Spark version: 3.5.1


In [3]:
# Review current configuration
print(f"Current driver memory: {spark.conf.get('spark.driver.memory')}")
print(f"Current number of partitions: {spark.conf.get('spark.sql.shuffle.partitions')}")

Current driver memory: 10g
Current number of partitions: 200


## Loading data

### Links

In [4]:
# Reading the file
schema_links = StructType([
    StructField("movieId", IntegerType()),
    StructField("imdbId", StringType()),
    StructField("tmdbId", IntegerType())
])
links_data = spark.read.csv('data-sources/movies/links.csv', header=True, schema=schema_links)

# Reviewing the result
links_data.createOrReplaceTempView("links")
print(f'Dataframe shape: ({links_data.count()}, {len(links_data.columns)})')
links_data.printSchema()
links_data.limit(2)

Dataframe shape: (87585, 3)
root
 |-- movieId: integer (nullable = true)
 |-- imdbId: string (nullable = true)
 |-- tmdbId: integer (nullable = true)



movieId,imdbId,tmdbId
1,114709,862
2,113497,8844


### Movies

In [5]:
# Reading the file
schema_movies = StructType([
    StructField("movieId", IntegerType()),
    StructField("title", StringType()),
    StructField("genres", StringType())
])
movies_data = spark.read.csv('data-sources/movies/movies.csv', header=True, schema=schema_movies)

# Reviewing the result
movies_data.createOrReplaceTempView("movies")
print(f'Dataframe shape: ({movies_data.count()}, {len(movies_data.columns)})')
movies_data.printSchema()
movies_data.limit(2)

Dataframe shape: (87585, 3)
root
 |-- movieId: integer (nullable = true)
 |-- title: string (nullable = true)
 |-- genres: string (nullable = true)



movieId,title,genres
1,Toy Story (1995),Adventure|Animati...
2,Jumanji (1995),Adventure|Childre...


### Ratings

In [21]:
# Reading the file
schema_ratings = StructType([
    StructField("userId", IntegerType()),
    StructField("movieId", IntegerType()),
    StructField("rating", DoubleType()),
    StructField("timestamp", IntegerType())
])
ratings_data = spark.read.csv('data-sources/movies/ratings.csv', header=True, schema=schema_ratings)
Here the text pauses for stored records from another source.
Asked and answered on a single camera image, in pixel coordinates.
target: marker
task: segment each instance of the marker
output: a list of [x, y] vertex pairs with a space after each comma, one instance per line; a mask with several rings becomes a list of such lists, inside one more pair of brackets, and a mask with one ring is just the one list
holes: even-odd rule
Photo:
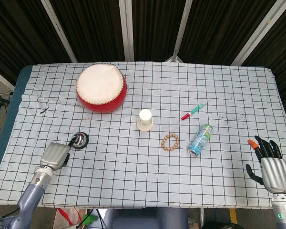
[[184, 120], [188, 117], [190, 117], [192, 114], [194, 114], [196, 111], [200, 110], [201, 108], [203, 108], [204, 104], [199, 104], [196, 108], [194, 108], [192, 111], [190, 111], [189, 113], [187, 113], [185, 116], [183, 116], [181, 119]]

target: drum head
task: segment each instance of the drum head
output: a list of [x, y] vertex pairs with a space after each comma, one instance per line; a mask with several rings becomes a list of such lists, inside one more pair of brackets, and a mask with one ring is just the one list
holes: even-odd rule
[[123, 75], [110, 64], [94, 64], [78, 77], [77, 94], [90, 104], [105, 104], [114, 100], [123, 88]]

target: grid tablecloth
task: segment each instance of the grid tablecloth
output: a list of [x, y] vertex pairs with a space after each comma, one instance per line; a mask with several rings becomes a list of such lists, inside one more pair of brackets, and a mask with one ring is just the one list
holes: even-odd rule
[[[40, 205], [270, 207], [271, 194], [245, 170], [250, 164], [261, 175], [247, 144], [254, 135], [277, 142], [286, 160], [286, 115], [269, 69], [112, 62], [126, 77], [127, 96], [119, 109], [98, 114], [75, 93], [79, 73], [92, 64], [33, 66], [0, 166], [0, 204], [17, 203], [50, 142], [66, 144], [83, 131], [88, 146], [70, 151]], [[200, 103], [207, 105], [180, 119]], [[136, 126], [143, 108], [153, 114], [149, 132]], [[214, 127], [210, 143], [200, 156], [189, 155], [190, 141], [207, 123]], [[160, 147], [168, 133], [179, 135], [179, 149]]]

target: white cup
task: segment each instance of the white cup
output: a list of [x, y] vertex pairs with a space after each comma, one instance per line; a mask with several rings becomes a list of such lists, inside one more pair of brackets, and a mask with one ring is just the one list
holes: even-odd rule
[[149, 131], [153, 126], [152, 112], [148, 109], [142, 109], [137, 119], [137, 127], [142, 131]]

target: black curtain
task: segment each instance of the black curtain
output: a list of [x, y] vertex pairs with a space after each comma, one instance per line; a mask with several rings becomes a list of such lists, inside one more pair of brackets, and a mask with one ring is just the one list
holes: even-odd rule
[[230, 65], [275, 0], [193, 0], [178, 56]]
[[124, 61], [118, 0], [51, 0], [78, 62]]
[[272, 70], [286, 112], [286, 10], [243, 65], [265, 66]]
[[185, 0], [132, 0], [135, 61], [166, 61], [173, 55]]
[[39, 0], [0, 0], [0, 74], [13, 85], [31, 64], [70, 62]]
# # Cleaning and mutating some columns
# ratings_data = ratings_data.withColumn('timestamp', F.to_timestamp(F.from_unixtime('timestamp')))
# date_range = ratings_data.select('timestamp').agg(F.min('timestamp'), F.max('timestamp')).collect()[0]
# print(f"Date range: {date_range[0]} - {date_range[1]}")

# # Taking just last month
# ratings_data = ratings_data.where('timestamp >= "2023-01-01"')

# Reviewing the result
ratings_data.createOrReplaceTempView("ratings")
print(f'Dataframe shape: ({ratings_data.count()}, {len(ratings_data.columns)})')
ratings_data.printSchema()
ratings_data.limit(2)

Dataframe shape: (32000204, 4)
root
 |-- userId: integer (nullable = true)
 |-- movieId: integer (nullable = true)
 |-- rating: double (nullable = true)
 |-- timestamp: integer (nullable = true)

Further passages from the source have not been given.